## [What this task involves]
For this exercise, print only the lines from the one containing "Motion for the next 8" through the end of the material below, exactly as given.

[Records supplied Boundary: Start]

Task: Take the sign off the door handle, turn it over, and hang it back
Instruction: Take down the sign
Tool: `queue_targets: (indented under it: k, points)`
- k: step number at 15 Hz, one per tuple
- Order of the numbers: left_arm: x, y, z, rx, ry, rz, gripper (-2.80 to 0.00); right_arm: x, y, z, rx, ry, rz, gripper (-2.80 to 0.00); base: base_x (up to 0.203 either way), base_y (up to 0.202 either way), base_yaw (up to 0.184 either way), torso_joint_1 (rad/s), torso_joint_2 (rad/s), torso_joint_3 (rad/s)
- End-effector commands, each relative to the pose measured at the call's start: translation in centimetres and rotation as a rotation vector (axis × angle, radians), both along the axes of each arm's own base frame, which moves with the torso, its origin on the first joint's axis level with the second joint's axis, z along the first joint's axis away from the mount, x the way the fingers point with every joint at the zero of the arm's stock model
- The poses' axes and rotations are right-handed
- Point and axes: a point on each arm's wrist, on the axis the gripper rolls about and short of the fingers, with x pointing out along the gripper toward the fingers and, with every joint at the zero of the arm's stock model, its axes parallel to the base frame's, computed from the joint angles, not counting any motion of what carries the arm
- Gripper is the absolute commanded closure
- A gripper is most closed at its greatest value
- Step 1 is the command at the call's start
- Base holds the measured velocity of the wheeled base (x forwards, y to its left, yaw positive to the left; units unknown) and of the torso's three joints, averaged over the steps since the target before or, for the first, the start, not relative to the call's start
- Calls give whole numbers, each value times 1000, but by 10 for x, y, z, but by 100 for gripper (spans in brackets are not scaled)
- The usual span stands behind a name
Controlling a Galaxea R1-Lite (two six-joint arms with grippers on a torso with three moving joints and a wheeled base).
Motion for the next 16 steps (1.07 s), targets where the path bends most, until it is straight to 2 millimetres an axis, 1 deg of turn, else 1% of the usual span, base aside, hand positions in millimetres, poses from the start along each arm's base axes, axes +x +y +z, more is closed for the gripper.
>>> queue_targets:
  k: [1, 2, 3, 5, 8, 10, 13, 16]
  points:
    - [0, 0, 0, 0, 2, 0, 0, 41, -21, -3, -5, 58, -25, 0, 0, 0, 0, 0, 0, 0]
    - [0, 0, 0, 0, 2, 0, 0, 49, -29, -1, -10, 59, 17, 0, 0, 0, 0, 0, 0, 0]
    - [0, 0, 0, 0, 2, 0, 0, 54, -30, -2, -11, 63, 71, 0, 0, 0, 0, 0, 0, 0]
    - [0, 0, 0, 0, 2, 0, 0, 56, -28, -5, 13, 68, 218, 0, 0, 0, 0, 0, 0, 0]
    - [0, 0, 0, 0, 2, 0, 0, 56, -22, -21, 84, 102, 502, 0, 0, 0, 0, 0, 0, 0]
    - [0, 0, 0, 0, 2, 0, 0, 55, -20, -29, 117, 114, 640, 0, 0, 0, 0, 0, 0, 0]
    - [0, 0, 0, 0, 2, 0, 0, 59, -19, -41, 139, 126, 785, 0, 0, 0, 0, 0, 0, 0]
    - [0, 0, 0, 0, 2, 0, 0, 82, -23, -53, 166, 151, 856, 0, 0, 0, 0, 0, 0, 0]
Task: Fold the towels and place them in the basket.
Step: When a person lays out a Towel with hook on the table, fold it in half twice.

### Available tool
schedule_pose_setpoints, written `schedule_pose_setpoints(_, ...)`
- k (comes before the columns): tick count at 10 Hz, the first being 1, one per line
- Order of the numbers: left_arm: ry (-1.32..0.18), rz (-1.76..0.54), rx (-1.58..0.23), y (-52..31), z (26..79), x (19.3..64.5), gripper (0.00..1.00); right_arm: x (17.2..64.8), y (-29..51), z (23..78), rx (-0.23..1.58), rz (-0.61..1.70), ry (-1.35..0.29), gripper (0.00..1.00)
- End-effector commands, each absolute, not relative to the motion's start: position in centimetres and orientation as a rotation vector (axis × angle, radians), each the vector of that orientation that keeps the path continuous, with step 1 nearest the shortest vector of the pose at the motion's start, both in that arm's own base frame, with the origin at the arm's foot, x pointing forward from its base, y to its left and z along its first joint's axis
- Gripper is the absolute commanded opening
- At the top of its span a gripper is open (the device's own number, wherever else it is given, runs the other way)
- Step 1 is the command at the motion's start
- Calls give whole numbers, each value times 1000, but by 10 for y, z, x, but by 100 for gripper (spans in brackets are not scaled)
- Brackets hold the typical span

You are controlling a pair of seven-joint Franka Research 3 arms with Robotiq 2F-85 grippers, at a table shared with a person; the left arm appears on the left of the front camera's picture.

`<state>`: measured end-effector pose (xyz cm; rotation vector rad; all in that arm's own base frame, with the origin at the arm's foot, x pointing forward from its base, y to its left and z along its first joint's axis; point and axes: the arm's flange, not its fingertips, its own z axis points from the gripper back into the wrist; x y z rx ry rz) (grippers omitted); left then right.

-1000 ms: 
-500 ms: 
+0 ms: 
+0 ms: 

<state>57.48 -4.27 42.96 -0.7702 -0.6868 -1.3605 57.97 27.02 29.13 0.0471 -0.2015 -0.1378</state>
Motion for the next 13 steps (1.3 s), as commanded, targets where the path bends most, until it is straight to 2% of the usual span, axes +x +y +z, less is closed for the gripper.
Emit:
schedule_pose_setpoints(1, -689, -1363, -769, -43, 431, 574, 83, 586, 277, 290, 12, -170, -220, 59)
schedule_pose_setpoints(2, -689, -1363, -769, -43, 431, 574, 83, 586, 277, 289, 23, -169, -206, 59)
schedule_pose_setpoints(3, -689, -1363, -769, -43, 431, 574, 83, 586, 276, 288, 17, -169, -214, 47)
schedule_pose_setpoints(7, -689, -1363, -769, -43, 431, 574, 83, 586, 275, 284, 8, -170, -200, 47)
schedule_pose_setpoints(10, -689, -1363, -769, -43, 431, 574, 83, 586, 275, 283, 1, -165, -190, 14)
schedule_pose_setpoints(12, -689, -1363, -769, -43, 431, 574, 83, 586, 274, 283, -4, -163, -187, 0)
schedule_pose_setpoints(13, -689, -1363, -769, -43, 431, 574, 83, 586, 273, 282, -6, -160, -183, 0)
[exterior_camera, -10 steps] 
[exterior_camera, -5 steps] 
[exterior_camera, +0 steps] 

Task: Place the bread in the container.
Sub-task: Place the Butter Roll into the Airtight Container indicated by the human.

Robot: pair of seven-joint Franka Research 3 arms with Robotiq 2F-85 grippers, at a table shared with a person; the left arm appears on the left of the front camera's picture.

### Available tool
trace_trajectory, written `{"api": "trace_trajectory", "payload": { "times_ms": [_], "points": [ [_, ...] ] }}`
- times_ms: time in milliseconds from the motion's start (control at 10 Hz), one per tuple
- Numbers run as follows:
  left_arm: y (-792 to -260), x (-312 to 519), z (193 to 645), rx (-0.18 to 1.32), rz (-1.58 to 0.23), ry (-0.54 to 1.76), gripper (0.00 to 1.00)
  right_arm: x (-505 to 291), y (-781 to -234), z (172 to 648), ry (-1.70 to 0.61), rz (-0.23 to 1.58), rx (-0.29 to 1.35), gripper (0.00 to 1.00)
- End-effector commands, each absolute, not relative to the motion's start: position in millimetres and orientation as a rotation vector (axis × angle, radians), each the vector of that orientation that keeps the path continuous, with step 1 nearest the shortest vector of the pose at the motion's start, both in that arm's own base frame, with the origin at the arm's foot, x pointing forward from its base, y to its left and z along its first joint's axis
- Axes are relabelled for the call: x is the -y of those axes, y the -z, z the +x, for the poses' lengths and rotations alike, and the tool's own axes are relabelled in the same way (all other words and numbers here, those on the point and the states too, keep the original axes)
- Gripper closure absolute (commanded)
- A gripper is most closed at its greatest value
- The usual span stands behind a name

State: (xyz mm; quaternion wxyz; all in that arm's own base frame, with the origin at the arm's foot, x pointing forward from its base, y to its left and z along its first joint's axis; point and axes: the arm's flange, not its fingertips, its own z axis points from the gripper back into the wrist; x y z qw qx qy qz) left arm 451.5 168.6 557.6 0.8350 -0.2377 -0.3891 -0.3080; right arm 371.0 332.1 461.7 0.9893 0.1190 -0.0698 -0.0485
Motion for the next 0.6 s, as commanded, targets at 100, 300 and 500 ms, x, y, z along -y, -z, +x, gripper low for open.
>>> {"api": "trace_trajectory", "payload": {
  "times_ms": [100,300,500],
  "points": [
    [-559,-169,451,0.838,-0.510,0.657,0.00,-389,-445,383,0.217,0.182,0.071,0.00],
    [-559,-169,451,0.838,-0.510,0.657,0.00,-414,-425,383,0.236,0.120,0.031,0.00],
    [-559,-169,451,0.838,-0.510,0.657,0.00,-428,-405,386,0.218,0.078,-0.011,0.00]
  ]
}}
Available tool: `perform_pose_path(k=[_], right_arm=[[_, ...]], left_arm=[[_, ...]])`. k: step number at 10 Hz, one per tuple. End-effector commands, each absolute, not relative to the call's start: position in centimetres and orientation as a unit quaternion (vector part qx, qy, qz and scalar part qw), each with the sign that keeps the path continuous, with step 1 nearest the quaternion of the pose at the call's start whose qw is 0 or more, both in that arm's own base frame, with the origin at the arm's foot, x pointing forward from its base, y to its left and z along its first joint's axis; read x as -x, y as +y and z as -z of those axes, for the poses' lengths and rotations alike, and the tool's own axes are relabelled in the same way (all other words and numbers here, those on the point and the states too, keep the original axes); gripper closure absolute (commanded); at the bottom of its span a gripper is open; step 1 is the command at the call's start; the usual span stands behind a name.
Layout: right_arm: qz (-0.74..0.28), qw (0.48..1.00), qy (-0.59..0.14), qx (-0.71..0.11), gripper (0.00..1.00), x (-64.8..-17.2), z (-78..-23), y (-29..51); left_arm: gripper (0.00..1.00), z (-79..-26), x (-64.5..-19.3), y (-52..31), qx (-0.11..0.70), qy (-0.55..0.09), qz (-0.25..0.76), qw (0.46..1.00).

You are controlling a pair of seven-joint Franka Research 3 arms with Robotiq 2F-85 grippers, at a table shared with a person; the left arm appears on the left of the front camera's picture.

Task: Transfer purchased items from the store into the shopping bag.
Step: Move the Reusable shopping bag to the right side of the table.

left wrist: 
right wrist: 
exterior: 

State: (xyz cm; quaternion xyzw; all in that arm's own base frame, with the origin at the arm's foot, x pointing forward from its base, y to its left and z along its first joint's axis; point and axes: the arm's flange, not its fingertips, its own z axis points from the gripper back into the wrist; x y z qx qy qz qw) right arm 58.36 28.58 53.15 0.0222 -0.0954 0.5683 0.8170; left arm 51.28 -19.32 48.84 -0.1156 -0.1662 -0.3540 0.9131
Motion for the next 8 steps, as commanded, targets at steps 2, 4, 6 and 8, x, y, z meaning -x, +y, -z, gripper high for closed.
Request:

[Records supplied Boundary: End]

## [Response below]
Motion for the next 8 steps, as commanded, targets at steps 2, 4, 6 and 8, x, y, z meaning -x, +y, -z, gripper high for closed.
Request:

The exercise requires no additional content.